Delila smiled and shook her head sadly.
“I didn’t blame him. Well, maybe I did at the time, but to them I appeared insane. I had lost my marbles. They didn’t know what to do, and just down the road was this magnificent place filled with doctors who could save me.”
“The asylum.”
“Yes. And later I realized they had saved me, for if I had not gone into the asylum and met the people who could rid me of this spirit, she would have driven me to my death.”
Delila took a sip of juice, but her hand shook, and she returned the cup with a clank to the table.
“Don’t let my age fool you,” she told Sarah. “I’m as steady as a boulder. This,” she held her shaking hands in front of her face “is fear.”
“How did you get rid of her?” Sarah asked, sliding to the edge of her seat.
“There’s an odd little place on the grounds of the old asylum. Kids these days call it the hippie tree. Are you aware of it?”
Sarah nodded.
She had heard of it. Kids liked to go there to graffiti and smoke pot. One of her clients claimed people called it a portal to hell.
“All urban legends begin with a kernel of truth,” Delila said. “I believe that. And in the case of the hippie tree, I know it to be true. We trapped her there - Ethel, or whatever dark thing Ethel had become.”
“How did you know what to do?”
“There was a woman at the asylum, Sophia. She could see spirits. Today they’d call her a medium. She was the first person who saw Ethel, who finally proved to me I was not insane. She told me about another patient at the asylum. He was an alcoholic who’d gone in and out of the hospital several times. He too had been directed to the asylum because a spirit haunted him. This man told me where to go and how to rid myself of Ethel.”
“And it worked?” Sarah asked
Delila nodded, but her eyes clouded and her mouth turned down.
“And yet… terrible things still surrounded Kerry Manor. I returned to that basin of trees at the asylum, years later, and I searched for the child’s dress Christie and I had nailed into the tree. It was gone.”
“A dress?”
Delila nodded.
“Christie went to Kerry Manor and retrieved an item of Ethel’s, a green dress. We did a ritual in that basin of trees. I fear the act only detached Ethel from me, and it was only a matter of time before someone would come along and release her. I must tell you, Sarah, I learned many things after that summer. I spent years visiting a therapist who did exorcisms.”
“Exorcisms?”
Delila nodded.
“Until you’re touched by the unseen world, all these words are just hocus-pocus, scary bedtime stories. But he told me tales of unimaginable things. He reckoned Ethel wanted to possess me. She was waiting for me to break down enough to become available to her. Your brother’s wife sounds as if Ethel has possessed her.”

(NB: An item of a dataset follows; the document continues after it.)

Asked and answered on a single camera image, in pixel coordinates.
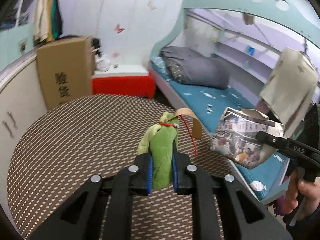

Sarah bit her lip and studied the woman before her. Delila’s eyes bored into her own. The woman believed every word she spoke.
“What do I do if she is possessed?”
“My friend is dead now some twenty years,” Delila admitted, “but I’m still in contact with his daughter. Let me reach out to her. The people who work in this field must do so in obscurity. Our society is far too scientific to allow their stories into the light, but they exist, my dear. I will say this: I wonder if the key is not the asylum.”